With the pictures omitted, print exactly the lines below, from the one containing "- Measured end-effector" through the one containing "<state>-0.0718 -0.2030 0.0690", and nothing else.

▸ **THE DATA**:
------------

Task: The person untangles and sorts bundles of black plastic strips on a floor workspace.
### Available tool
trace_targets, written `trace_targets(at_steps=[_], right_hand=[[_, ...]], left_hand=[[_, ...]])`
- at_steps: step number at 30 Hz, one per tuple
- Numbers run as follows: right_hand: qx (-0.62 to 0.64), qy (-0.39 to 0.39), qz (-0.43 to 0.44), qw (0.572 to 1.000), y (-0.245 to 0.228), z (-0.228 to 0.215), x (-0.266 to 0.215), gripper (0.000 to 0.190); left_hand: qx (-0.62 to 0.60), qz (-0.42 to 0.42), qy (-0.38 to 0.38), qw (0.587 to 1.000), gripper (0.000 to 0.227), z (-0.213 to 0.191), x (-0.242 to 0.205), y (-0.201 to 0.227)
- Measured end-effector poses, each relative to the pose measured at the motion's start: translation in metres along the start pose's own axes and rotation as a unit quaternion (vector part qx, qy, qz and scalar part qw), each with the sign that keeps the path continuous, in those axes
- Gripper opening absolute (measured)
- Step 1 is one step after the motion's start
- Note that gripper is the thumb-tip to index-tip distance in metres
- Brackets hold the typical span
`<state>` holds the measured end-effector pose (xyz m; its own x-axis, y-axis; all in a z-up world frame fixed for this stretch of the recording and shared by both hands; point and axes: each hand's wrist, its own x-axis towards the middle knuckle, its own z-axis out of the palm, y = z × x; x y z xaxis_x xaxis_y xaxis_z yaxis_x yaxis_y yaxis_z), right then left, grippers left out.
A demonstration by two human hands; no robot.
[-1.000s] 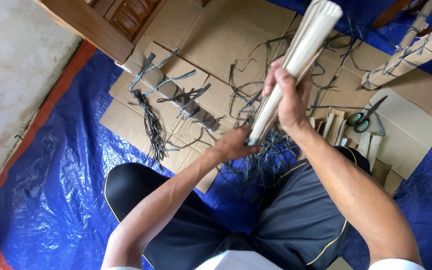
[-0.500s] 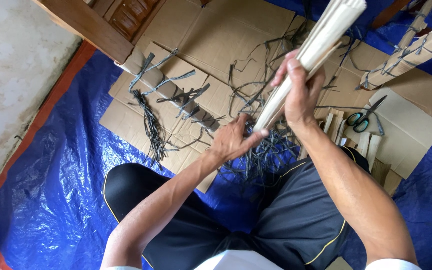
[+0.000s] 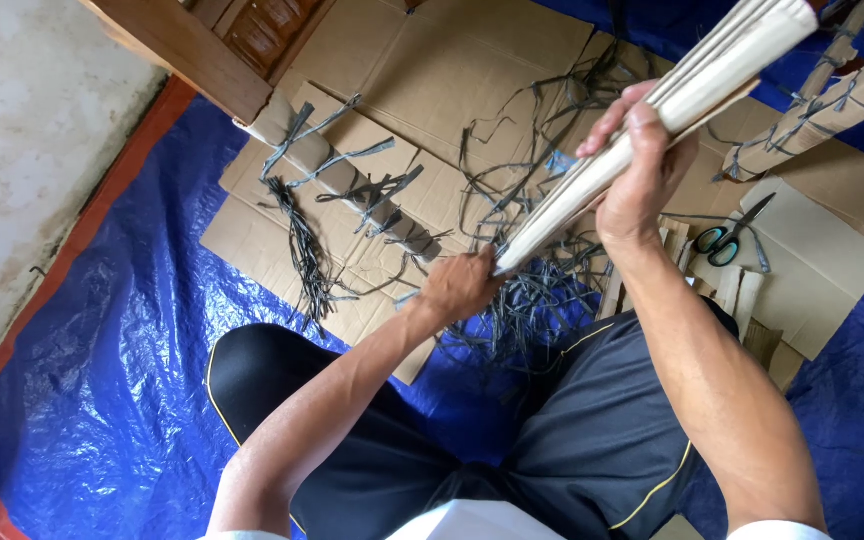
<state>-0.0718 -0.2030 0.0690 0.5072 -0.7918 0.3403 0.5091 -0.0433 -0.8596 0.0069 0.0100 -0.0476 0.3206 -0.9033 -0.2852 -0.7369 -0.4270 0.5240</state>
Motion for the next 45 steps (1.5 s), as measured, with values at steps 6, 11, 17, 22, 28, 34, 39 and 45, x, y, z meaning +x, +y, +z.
trace_targets(at_steps=[6, 11, 17, 22, 28, 34, 39, 45], right_hand=[[0.015, 0.035, 0.003, 0.999, -0.005, -0.015, 0.007, 0.044], [0.063, 0.065, 0.015, 0.996, -0.007, -0.032, 0.015, 0.045], [0.044, 0.035, 0.036, 0.998, -0.011, -0.024, 0.014, 0.042], [-0.011, -0.028, 0.093, 0.995, 0.002, 0.001, 0.001, 0.037], [-0.018, -0.102, 0.145, 0.984, 0.002, 0.023, -0.015, 0.038], [-0.001, -0.137, 0.157, 0.978, 0.005, 0.031, -0.021, 0.043], [-0.065, -0.181, 0.170, 0.966, 0.015, 0.038, -0.032, 0.045], [-0.110, -0.162, 0.199, 0.960, 0.019, 0.042, -0.046, 0.030]], left_hand=[[0.048, -0.034, -0.059, 0.996, 0.046, -0.005, -0.004, 0.005], [0.155, -0.055, -0.147, 0.975, 0.053, 0.026, -0.005, -0.024], [0.117, 0.006, -0.032, 0.993, 0.111, -0.019, -0.010, 0.012], [-0.176, 0.011, -0.090, 0.980, 0.111, -0.051, -0.011, 0.044], [-0.340, 0.038, -0.066, 0.937, 0.103, -0.041, -0.011, 0.047], [-0.308, -0.002, 0.027, 0.951, 0.086, -0.032, -0.006, 0.042], [-0.373, -0.070, 0.072, 0.922, 0.083, -0.037, 0.000, 0.040], [-0.419, 0.029, 0.130, 0.898, 0.085, -0.037, 0.002, 0.037]])
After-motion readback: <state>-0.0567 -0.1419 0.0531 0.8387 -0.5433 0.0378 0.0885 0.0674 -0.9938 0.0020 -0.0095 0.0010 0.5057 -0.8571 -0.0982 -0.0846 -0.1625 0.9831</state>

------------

▸ **COMPLETED EXERCISE**:
- Measured end-effector poses, each relative to the pose measured at the motion's start: translation in metres along the start pose's own axes and rotation as a unit quaternion (vector part qx, qy, qz and scalar part qw), each with the sign that keeps the path continuous, in those axes
- Gripper opening absolute (measured)
- Step 1 is one step after the motion's start
- Note that gripper is the thumb-tip to index-tip distance in metres
- Brackets hold the typical span
`<state>` holds the measured end-effector pose (xyz m; its own x-axis, y-axis; all in a z-up world frame fixed for this stretch of the recording and shared by both hands; point and axes: each hand's wrist, its own x-axis towards the middle knuckle, its own z-axis out of the palm, y = z × x; x y z xaxis_x xaxis_y xaxis_z yaxis_x yaxis_y yaxis_z), right then left, grippers left out.
A demonstration by two human hands; no robot.
[-1.000s] 
[-0.500s] 
[+0.000s] 
<state>-0.0718 -0.2030 0.0690 0.5072 -0.7918 0.3403 0.5091 -0.0433 -0.8596 0.0069 0.0100 -0.0476 0.3206 -0.9033 -0.2852 -0.7369 -0.4270 0.5240</state>

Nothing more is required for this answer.